Keeping Your Cache Down to Size

Guava’s CacheBuilder provides several options for keeping a cache down to a reasonable size. Entries can expire for multiple reasons, entries can be limited to a certain number, and entries can be made available for garbage collection. These options can be used individually or together. Each is simply one more method call during cache creation.

When should we use each alternative? It depends on our objective.

General Memory Conservation

If the objective is to avoid running out of memory JVM-wide, then the garbage collector is the right guy for the job. There are three ways to make our entries available for garbage collection. One of them is right, and two are wrong.

Soft Values: this is the right way.

CacheBuilder.newBuilder().softValues().build(cacheLoader)

This sets up a cache which wraps any value it stores in a SoftReference. If no other object holds a strong reference to the value, the garbage collector has the option of freeing this memory. As Brian Goetz put it, “soft references allow the application to enlist the aid of the garbage collector by designating some objects as ‘expendable.'” The key here is that the garbage collector can choose which (if any) soft-referenced objects to collect. The JVM can choose the least recently or least frequently used objects, and it can perform this ranking across all soft-referenced objects, not only the ones in your cache. This makes soft references the optimal choice for overall memory conservation.
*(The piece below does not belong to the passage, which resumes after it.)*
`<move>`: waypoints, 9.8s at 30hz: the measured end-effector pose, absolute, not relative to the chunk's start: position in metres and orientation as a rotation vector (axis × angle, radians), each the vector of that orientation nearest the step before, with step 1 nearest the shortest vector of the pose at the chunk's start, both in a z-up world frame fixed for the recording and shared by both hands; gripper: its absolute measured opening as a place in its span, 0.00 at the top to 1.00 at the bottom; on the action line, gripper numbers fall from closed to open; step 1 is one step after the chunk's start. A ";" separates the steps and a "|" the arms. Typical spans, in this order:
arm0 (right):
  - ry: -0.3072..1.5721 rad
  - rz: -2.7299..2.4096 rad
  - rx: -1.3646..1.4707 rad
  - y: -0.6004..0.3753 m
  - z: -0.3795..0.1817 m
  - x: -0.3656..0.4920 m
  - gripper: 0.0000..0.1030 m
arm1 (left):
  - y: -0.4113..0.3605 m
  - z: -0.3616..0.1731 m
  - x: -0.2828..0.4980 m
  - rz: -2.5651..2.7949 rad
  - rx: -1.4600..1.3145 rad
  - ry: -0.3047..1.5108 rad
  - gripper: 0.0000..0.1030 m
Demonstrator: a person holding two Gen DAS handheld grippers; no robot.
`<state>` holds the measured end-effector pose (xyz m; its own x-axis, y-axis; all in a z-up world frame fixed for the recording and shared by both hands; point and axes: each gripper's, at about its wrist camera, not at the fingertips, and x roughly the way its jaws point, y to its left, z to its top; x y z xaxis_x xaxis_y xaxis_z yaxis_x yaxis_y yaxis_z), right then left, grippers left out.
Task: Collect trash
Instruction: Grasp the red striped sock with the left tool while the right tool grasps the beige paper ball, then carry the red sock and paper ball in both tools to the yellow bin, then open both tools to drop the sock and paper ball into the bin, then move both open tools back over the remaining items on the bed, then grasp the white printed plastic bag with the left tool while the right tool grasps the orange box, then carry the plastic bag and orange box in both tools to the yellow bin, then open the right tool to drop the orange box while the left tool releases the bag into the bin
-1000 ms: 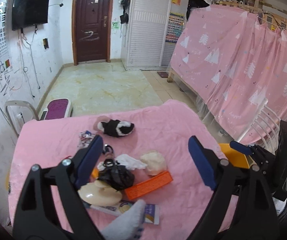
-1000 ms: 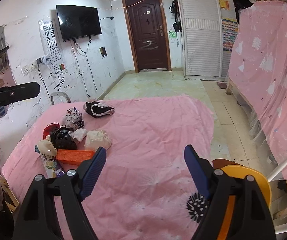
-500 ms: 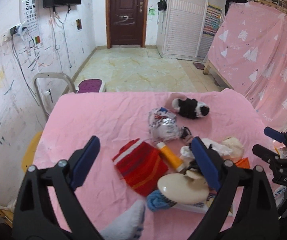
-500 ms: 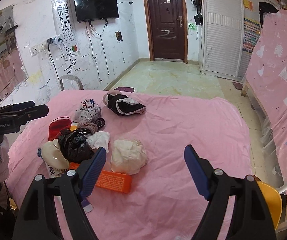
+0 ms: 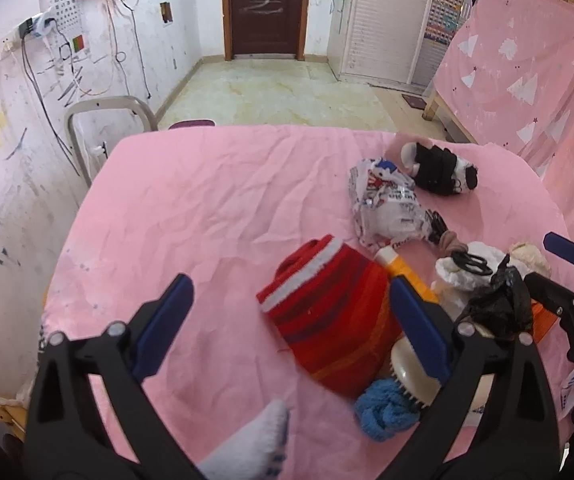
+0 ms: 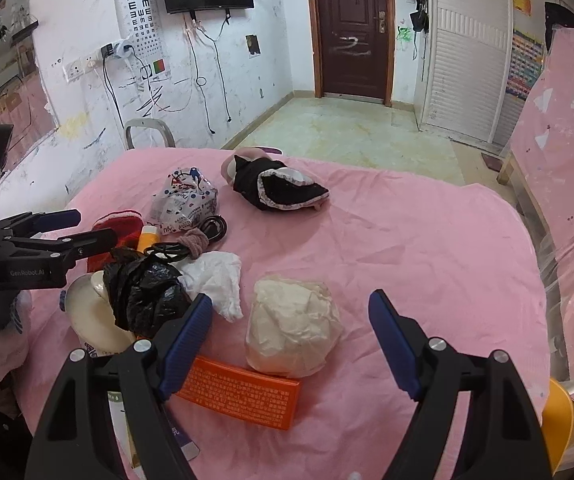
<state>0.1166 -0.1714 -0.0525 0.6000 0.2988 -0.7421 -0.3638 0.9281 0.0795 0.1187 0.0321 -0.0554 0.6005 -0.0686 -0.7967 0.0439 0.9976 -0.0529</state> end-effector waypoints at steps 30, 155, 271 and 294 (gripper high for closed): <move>0.918 0.409 -0.048 -0.188 -0.068 0.116 0.57 | 0.002 -0.063 0.118 -0.135 0.049 0.927 0.75; 0.676 0.200 0.207 -0.389 -0.019 0.032 0.31 | -0.229 0.039 0.059 -0.444 0.194 0.744 0.43; 0.663 0.083 0.301 -0.432 -0.031 -0.010 0.20 | -0.233 0.014 0.099 -0.456 0.256 0.816 0.55; 0.696 -0.017 0.416 -0.532 -0.078 -0.032 0.11 | -0.396 -0.021 0.069 -0.671 0.377 0.890 0.56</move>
When a value is collected, that entry is invalidated in the cache. It may still show up in the total cache.size(), but when cache.get(key) is called, a new value will be loaded and a new entry created.

Now, take my advice: if your goal is to prevent the cache from using all your memory, use softValues() and skip the rest of this blog post. If you are also concerned about frequency of garbage collection, consider maximumSize(), discussed later.
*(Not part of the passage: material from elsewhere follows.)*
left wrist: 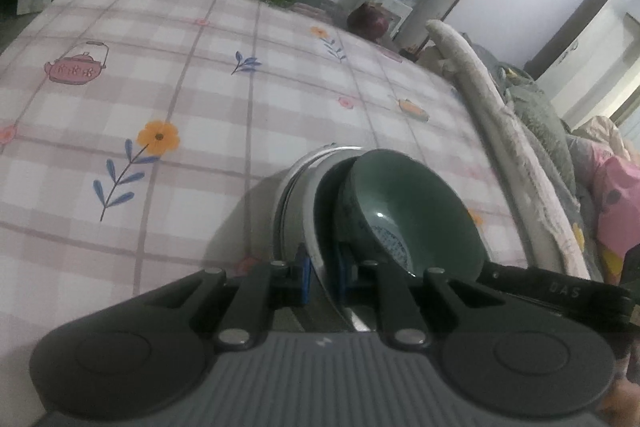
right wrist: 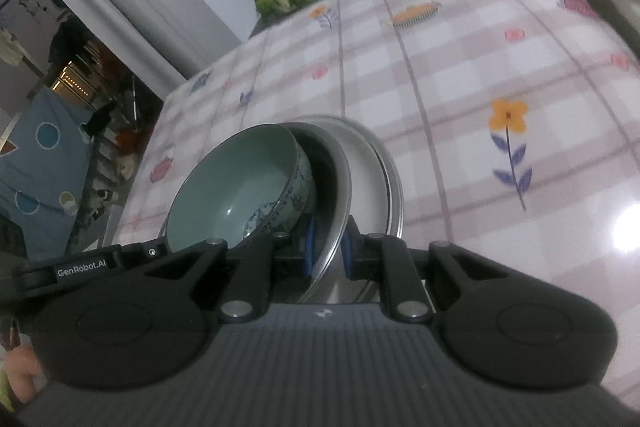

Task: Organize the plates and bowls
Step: 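Lift and carry the small basin with green bowl toward the large basin, then lower the small basin onto the white plate and open both tools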

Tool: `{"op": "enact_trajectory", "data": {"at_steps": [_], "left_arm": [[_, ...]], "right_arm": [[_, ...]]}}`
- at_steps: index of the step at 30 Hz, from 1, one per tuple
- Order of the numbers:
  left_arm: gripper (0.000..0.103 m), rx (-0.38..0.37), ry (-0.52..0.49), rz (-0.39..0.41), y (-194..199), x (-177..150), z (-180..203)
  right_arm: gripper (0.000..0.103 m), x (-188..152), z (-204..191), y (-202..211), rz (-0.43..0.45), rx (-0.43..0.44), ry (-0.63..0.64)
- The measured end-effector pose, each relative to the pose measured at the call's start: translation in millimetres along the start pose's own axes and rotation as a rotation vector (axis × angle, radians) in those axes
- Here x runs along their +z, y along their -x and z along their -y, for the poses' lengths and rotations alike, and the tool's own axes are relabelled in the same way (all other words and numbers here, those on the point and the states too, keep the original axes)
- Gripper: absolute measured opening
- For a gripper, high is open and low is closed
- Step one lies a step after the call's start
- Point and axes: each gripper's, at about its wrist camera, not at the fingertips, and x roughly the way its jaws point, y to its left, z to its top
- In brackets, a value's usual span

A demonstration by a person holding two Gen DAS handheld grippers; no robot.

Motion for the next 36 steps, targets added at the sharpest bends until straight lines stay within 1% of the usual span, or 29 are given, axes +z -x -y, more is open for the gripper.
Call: {"op": "enact_trajectory", "data": {"at_steps": [6, 11, 13, 16, 19, 20, 21, 22, 23, 24, 29, 31, 33, 34, 35, 36], "left_arm": [[0.014, 0.014, -0.016, -0.005, -3, -3, 2], [0.015, 0.038, -0.07, -0.004, -5, -5, 10], [0.017, 0.041, -0.087, -0.003, -4, -7, 13], [0.019, 0.055, -0.106, -0.004, -1, -7, 17], [0.023, 0.051, -0.107, -0.003, 4, -8, 17], [0.03, 0.062, -0.111, 0.002, 6, -8, 18], [0.042, 0.076, -0.121, 0.016, 10, -8, 20], [0.047, 0.099, -0.131, 0.033, 14, -8, 21], [0.052, 0.107, -0.143, 0.053, 18, -8, 22], [0.055, 0.104, -0.151, 0.066, 22, -8, 22], [0.064, 0.097, -0.171, 0.09, 35, -9, 25], [0.069, 0.097, -0.186, 0.099, 40, -12, 28], [0.079, 0.089, -0.205, 0.112, 47, -16, 30], [0.081, 0.086, -0.215, 0.118, 50, -19, 32], [0.084, 0.081, -0.225, 0.122, 53, -21, 33], [0.087, 0.076, -0.238, 0.125, 57, -24, 35]], "right_arm": [[0.014, -2, -6, 0, 0.02, -0.02, 0.043], [0.015, 0, -5, -6, 0.033, -0.052, 0.061], [0.016, 0, -5, -5, 0.048, -0.057, 0.067], [0.023, 1, -5, 0, 0.075, -0.074, 0.072], [0.026, 3, -3, 5, 0.099, -0.071, 0.063], [0.028, 3, -3, 7, 0.104, -0.067, 0.056], [0.029, 4, -1, 8, 0.109, -0.061, 0.049], [0.034, 4, -1, 10, 0.118, -0.062, 0.044], [0.044, 3, -1, 12, 0.128, -0.074, 0.046], [0.047, 3, -1, 14, 0.141, -0.089, 0.05], [0.053, -2, 1, 24, 0.171, -0.103, 0.039], [0.055, -4, 2, 31, 0.187, -0.112, 0.031], [0.059, -7, 1, 40, 0.201, -0.118, 0.024], [0.063, -10, 0, 46, 0.21, -0.121, 0.025], [0.069, -13, -2, 51, 0.219, -0.125, 0.028], [0.072, -16, -4, 57, 0.227, -0.13, 0.036]]}}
There’s one small caution with soft values: it causes values to be compared with == instead of .equals(). This only impacts the rare person who conditionally removes entries from the cache like this:

cache.asMap().remove(key, value); 

Weak Values: If being in the cache is no reason to keep an object around, you can request weakValues(). This wraps the values in a WeakReference. This means that the next round of garbage collection will sweep up any entries whose value is not referenced elsewhere. These entries get invalidated even if memory is not in short supply. That’s why soft references are better.

The same == comparison caution applies with weakValues as with softValues.

Weak Keys: This means that any entry whose key is no longer referenced elsewhere should be garbage collected and its entry evicted from the cache. If your keys are transient objects expected to fall out of use after a period of time, never to be used again, then weak keys could make sense. I’m not sure why you would base a cache on something like that.

There’s another caveat to weakKeys() — it changes the way the Cache retrieves values. Weak keys are compared with == instead of .equals(). That could have a huge impact on how your map works. When == is the comparison, you can never construct a key; you need a reference to the same key object. With the cache, if you mess this up, you won’t get an error. Instead, the value will be loaded again and a new entry created. The result could be far more entries in the cache than if you hadn’t used weakKeys()!

Note that if your keys are Strings, this == comparison can be even more insidious. Identical hard-coded Strings (like those in your tests) will all reference the same object, and == will work. Strings parsed from input text or files will not be the same reference as any other String, so == will fail and more entries will be loaded into the Cache. What’s more, any hard-coded String will be allocated in PermGen space and not subject to regular garbage collection, so why wrap it in a weak reference? Just don’t do it, people!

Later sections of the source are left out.